Problem 8. First computation of a singular value decomposition.
Here we wish for you to become familiar with an SVD by changing the m and n from what appears here and testing that the results have the required properties. You merely need to execute and turn in a screen shot. Describe in a few words what kind of matrix is U, V, and diagm(Σ) for your chosen m and n. Say sizes, and use words like orthogonal, tall skinny orthogonal, diagonal, triangular etc.
One version of the SVD produces $$ A = U * Diagonal(\Sigma) * V',$$ where $U'U=I$, $V'V=I$, $\Sigma=(\sigma_1,\sigma_2,...)$ with $\sigma_1 \ge \sigma_2 \ge ... \gt 0$.
$U$ is $m \times n$ and $V$ is $n \times n$ if $ m \ge n$, and
$U$ is $m \times m$ and $V$ is $n \times m$ if $ m \lt n$.
using LinearAlgebra
A = rand(5,3)
U,Σ,V = svd(A)
display(Σ)
3-element Array{Float64,1}: 2.0908607204660132 0.5438073613767322 0.1985541583756679
U'U ≈ I
true
V'V ≈ I
true
# A ≈ U * diagm(Σ) * V'
A ≈ U * Diagonal(Σ) * V'
true
Solution 8. The following answer depends on the choice of $m$ and $n$. First case is when $m > n$, (e.g. $A$ is a $5 \times 3$ matrix as mentioned above). $U$ is a tall skinny orthogonal matrix of size $m \times n$; $Diagonal(\Sigma)$ is a diagonal matrix of size $n \times n$ and $V$ is an orthogonal matrix of size $n \times n$.
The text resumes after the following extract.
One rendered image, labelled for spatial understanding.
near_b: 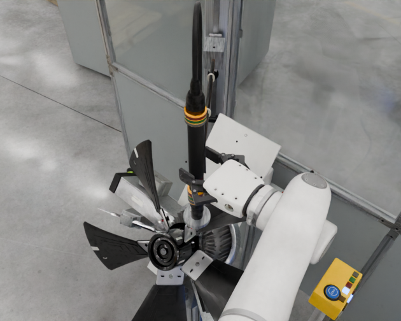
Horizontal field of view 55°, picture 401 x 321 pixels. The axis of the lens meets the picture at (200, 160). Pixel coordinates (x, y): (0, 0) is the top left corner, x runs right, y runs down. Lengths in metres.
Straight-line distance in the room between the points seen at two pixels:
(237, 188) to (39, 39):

Second case is when $m < n$. $U$ is an orthogonal matrix of size $m \times m$; $Diagonal(\Sigma)$ is a diagonal matrix of size $m \times m$ and $V$ is a tall skinny orthogonal matrix of size $n \times m$.
Third case is when $m=n$. $U$ is an orthogonal matrix of size $m \times m$; $Diagonal(\Sigma)$ is a diagonal matrix of size $m \times m$ and $V$ is an orthogonal matrix of size $m \times m$.
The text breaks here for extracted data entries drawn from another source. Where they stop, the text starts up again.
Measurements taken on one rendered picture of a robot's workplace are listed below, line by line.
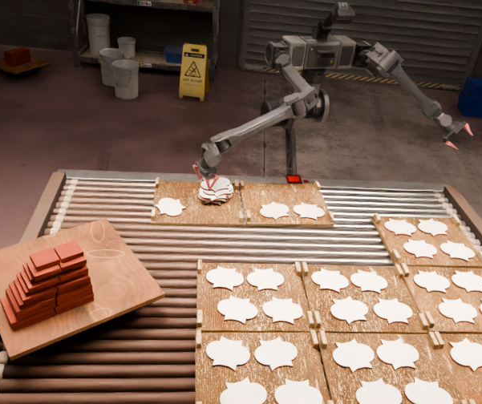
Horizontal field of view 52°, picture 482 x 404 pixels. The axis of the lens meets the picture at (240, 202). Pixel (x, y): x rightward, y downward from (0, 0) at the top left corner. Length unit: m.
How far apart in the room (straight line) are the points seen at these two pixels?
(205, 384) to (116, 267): 0.53
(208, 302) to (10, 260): 0.71
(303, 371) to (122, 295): 0.64
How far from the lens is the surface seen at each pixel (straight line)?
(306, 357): 1.72
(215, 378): 1.62
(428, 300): 2.06
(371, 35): 6.99
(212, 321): 1.77
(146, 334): 1.76
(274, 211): 2.30
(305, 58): 2.79
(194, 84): 5.81
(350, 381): 1.70
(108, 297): 1.72
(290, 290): 1.92
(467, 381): 1.85
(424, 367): 1.82
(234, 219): 2.24
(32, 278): 1.58
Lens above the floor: 2.24
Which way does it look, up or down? 34 degrees down
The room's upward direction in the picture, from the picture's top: 6 degrees clockwise
Problem 9. Suppose a square $A$ has an LU factorization $A=LU$ where $L$ and $U$ are invertible. If $A=QR$, what is $r_{11}$ in terms of possibly elements of $L$ and $U$?
Solution 9. $r_{11}=U_{11} \sqrt{\sum_i L_{i1}^2}$. We know that $r_{11}$ is the norm of first column vector of $A$, which is equal to $U_{11}$ times the first column vector of $L$. (technically it could be $\pm$ the above answer)
Problem 10 . Suppose an n x 2 matrix $A$ is written as $QR$, where $Q$ is a tall-skinny orthogonal matrix and is also n x 2 and R = $ \left( \begin{matrix} 1 & 3 \\ 0 & 4 \end{matrix} \right) $
What is the norm of the second column of $A$? Briefly explain?
Solution 10. Its norm is $5$. Since $A^TA=R^TQ^TQR=R^TR$, it is true that the norm of every column of $A$ is the norm of the corresponding column of $R$ and also dot products of columns of $A$ are that of $R$ as well.